Nothing but an exact copy is wanted: the line with "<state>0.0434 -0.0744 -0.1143" and each line after it in the data below, last line included.

____ Source material

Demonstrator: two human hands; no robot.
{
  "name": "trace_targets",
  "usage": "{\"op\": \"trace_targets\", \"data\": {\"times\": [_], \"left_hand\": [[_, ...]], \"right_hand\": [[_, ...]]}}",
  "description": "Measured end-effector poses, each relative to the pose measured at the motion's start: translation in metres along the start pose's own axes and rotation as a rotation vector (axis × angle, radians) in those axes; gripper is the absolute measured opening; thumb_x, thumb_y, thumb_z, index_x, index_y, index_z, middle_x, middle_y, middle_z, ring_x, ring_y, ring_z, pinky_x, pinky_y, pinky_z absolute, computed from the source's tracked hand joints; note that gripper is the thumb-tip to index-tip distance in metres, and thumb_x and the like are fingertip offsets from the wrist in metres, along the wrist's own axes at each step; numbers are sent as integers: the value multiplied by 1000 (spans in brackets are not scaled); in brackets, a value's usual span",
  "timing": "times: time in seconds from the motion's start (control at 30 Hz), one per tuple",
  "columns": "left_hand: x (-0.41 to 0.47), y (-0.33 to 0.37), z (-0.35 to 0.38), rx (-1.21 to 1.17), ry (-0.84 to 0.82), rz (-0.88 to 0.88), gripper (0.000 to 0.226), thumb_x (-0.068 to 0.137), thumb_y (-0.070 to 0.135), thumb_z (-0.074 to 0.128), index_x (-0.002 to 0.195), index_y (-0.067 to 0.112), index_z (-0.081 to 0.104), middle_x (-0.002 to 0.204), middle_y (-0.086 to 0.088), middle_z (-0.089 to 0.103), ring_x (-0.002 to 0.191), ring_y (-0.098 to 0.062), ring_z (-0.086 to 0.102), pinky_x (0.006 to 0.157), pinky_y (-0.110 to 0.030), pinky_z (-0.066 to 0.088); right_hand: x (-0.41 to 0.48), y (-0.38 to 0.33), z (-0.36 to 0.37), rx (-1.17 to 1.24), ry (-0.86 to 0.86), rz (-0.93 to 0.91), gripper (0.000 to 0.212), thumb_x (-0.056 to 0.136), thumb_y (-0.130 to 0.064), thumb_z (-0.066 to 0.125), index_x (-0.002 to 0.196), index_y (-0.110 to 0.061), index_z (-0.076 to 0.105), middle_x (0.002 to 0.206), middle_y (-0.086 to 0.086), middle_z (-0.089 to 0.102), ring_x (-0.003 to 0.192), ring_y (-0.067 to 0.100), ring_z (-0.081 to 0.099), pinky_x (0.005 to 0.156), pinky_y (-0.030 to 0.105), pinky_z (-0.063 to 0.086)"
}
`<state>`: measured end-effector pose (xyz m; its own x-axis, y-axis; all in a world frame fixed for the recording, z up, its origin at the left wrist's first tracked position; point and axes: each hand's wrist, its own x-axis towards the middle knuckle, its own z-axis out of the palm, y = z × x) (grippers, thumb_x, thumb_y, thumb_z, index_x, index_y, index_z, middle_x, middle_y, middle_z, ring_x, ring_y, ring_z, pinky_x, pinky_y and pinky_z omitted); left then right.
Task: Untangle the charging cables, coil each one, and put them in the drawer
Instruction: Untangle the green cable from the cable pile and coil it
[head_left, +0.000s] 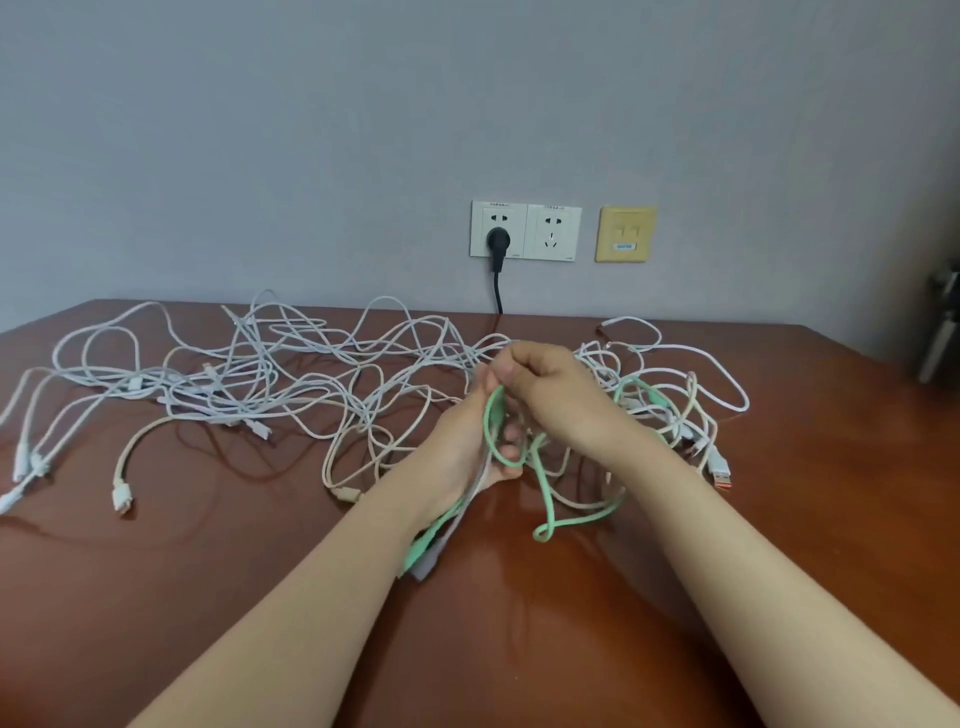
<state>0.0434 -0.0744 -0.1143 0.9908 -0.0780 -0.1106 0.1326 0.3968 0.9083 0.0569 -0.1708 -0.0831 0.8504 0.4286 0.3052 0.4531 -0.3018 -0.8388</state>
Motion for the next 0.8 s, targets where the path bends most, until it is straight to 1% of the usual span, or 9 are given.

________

- **Response box**
<state>0.0434 -0.0744 -0.1143 0.9908 -0.0780 -0.1106 0.1326 0.3968 0.9083 0.0569 -0.1708 -0.0831 0.8504 0.4286 0.3052 0.4531 -0.3018 -0.8388</state>
Motion for the next 0.8 s, targets where the path bends most, until it is straight to 1% of the usual span, or 9 are given.

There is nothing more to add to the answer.